_Problem details_
Could you tally the lines of the entries that carry the string "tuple"? Reply with the number and nothing more.

_Extracted records_
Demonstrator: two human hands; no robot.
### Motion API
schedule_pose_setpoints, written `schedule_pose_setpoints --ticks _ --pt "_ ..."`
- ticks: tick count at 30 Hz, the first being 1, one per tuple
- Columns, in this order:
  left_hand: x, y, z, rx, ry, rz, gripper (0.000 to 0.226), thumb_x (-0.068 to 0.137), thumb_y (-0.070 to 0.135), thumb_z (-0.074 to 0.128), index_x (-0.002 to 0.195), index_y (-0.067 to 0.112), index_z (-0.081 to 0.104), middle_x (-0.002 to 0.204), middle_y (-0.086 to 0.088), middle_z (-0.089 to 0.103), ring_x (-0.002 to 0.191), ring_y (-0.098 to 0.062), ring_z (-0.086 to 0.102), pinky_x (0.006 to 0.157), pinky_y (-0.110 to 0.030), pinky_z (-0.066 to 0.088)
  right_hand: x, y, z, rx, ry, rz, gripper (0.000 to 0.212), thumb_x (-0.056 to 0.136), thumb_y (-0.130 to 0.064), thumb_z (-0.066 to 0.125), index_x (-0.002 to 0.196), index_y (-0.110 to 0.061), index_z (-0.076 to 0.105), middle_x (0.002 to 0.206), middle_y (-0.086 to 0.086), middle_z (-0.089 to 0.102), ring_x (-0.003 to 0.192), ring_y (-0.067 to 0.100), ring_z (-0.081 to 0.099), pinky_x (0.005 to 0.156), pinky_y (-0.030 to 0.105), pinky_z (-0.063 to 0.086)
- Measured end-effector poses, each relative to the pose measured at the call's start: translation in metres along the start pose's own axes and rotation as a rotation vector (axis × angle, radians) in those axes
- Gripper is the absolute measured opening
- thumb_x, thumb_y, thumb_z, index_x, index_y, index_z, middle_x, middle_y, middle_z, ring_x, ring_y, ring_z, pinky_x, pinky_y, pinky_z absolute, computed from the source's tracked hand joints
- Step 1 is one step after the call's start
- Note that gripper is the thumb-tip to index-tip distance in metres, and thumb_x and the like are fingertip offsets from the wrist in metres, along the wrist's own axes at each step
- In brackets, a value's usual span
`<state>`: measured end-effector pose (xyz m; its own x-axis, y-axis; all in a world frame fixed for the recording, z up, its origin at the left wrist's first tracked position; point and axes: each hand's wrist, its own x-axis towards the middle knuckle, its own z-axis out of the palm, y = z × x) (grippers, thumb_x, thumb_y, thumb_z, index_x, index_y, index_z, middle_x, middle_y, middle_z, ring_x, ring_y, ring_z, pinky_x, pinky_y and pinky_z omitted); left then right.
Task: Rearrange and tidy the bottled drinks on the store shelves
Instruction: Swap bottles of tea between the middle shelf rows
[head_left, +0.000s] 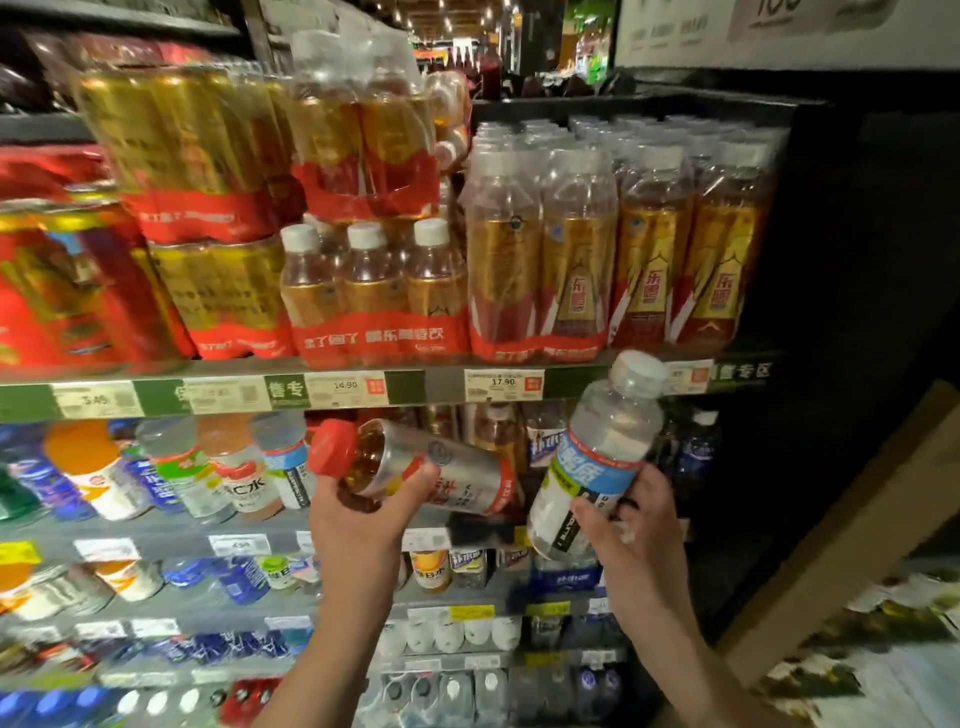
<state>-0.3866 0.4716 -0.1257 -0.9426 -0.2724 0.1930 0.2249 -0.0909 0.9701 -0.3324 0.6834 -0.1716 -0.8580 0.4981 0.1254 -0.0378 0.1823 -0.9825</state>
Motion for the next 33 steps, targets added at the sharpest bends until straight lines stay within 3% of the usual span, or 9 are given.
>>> schedule_pose_setpoints --ticks 3,7,10,14,19,24,26,30,33 --pt "0.013 -0.003 -0.039 0.011 -0.024 -0.039 0.054 0.057 0.032 0.095 0.103 0.025 0.067 0.094 -0.001 0.077 0.092 -0.021 0.073 0.082 -0.033 0.053 -0.024 0.014 0.042 0.013 -0.079 0.044 0.063 0.087 -0.035 0.072 0.141 -0.034 0.039 0.132 -0.018 0.055 0.116 0.002 0.057 0.086 0.021 0.048" --pt "0.031 -0.008 -0.087 0.019 -0.040 -0.058 0.040 0.067 0.008 0.089 0.098 0.020 0.067 0.087 0.001 0.076 0.081 -0.010 0.072 0.073 -0.020 0.053 -0.048 0.025 0.094 -0.047 -0.113 0.086 0.049 0.090 -0.037 0.071 0.128 -0.050 0.042 0.124 -0.027 0.054 0.102 -0.015 0.056 0.082 0.019 0.049" --pt "0.044 -0.012 -0.117 0.042 -0.083 -0.062 0.035 0.069 0.009 0.087 0.097 0.019 0.068 0.083 0.004 0.077 0.080 -0.008 0.071 0.072 -0.019 0.053 -0.050 0.032 0.129 -0.123 -0.058 0.091 0.045 0.088 -0.035 0.073 0.122 -0.050 0.047 0.122 -0.016 0.059 0.102 -0.003 0.061 0.085 0.027 0.053" --pt "0.056 -0.017 -0.144 0.034 -0.121 -0.066 0.045 0.062 0.023 0.088 0.102 0.017 0.068 0.091 0.001 0.077 0.087 -0.013 0.072 0.075 -0.020 0.054 -0.034 0.032 0.166 -0.212 0.061 0.047 0.047 0.086 -0.029 0.075 0.127 -0.026 0.051 0.111 -0.004 0.063 0.091 0.011 0.064 0.065 0.010 0.044" --pt "0.064 -0.021 -0.162 0.066 -0.133 -0.077 0.040 0.068 0.009 0.089 0.097 0.026 0.067 0.086 0.013 0.077 0.082 -0.003 0.072 0.072 -0.016 0.053 -0.006 0.028 0.196 -0.274 0.137 -0.038 0.043 0.087 -0.030 0.073 0.121 -0.023 0.047 0.104 -0.008 0.058 0.092 0.019 0.063 0.077 0.034 0.052" --pt "0.075 -0.023 -0.168 0.065 -0.093 -0.089 0.040 0.067 0.013 0.090 0.092 0.038 0.069 0.087 0.018 0.076 0.086 -0.005 0.071 0.081 -0.025 0.052 0.020 0.029 0.219 -0.150 0.157 0.009 0.047 0.083 -0.028 0.077 0.121 -0.025 0.048 0.109 0.000 0.067 0.088 0.011 0.068 0.072 0.030 0.058" --pt "0.078 -0.023 -0.167 0.070 -0.097 -0.085 0.042 0.066 0.015 0.090 0.088 0.045 0.070 0.088 0.015 0.076 0.088 -0.009 0.072 0.082 -0.027 0.054 0.025 0.033 0.226 -0.102 0.158 0.028 0.055 0.082 -0.024 0.079 0.129 -0.020 0.050 0.110 0.000 0.067 0.091 0.010 0.069 0.076 0.032 0.061" --pt "0.083 -0.020 -0.162 0.070 -0.090 -0.079 0.042 0.066 0.014 0.090 0.092 0.035 0.065 0.085 0.018 0.075 0.088 -0.009 0.071 0.081 -0.027 0.051 0.029 0.041 0.235 -0.062 0.123 0.019 0.058 0.085 -0.015 0.077 0.135 -0.013 0.047 0.114 -0.001 0.065 0.101 0.013 0.067 0.091 0.036 0.057" --pt "0.086 -0.019 -0.156 0.082 -0.102 -0.080 0.043 0.067 0.015 0.090 0.090 0.043 0.067 0.086 0.020 0.075 0.091 -0.011 0.071 0.082 -0.028 0.051 0.036 0.051 0.239 -0.106 0.121 0.011 0.060 0.086 -0.015 0.075 0.137 -0.015 0.043 0.121 0.002 0.064 0.110 0.016 0.064 0.097 0.038 0.054"
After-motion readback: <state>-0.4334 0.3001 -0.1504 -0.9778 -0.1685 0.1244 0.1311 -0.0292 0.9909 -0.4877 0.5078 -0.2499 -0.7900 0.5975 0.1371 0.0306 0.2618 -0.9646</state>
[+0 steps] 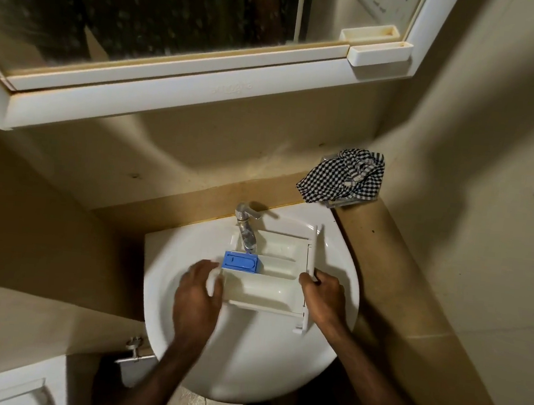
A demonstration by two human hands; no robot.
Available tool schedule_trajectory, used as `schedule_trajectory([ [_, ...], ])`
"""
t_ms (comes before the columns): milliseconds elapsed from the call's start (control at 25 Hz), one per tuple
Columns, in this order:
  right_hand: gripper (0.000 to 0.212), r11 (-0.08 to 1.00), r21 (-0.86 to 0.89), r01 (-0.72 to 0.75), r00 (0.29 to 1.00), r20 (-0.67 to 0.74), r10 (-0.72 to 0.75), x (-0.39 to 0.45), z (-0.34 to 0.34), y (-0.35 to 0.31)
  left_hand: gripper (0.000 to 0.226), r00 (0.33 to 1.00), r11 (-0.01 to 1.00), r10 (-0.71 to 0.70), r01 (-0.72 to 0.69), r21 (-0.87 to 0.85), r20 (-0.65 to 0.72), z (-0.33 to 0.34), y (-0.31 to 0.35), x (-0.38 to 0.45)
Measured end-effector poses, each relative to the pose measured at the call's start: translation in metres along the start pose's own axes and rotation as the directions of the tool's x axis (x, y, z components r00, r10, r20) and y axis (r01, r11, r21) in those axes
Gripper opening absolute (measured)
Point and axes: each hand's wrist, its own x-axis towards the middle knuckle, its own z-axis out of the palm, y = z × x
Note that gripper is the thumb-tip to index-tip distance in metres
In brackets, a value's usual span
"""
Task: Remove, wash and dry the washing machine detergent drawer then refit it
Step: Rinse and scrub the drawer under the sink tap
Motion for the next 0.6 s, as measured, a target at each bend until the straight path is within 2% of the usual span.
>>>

_Result below_
2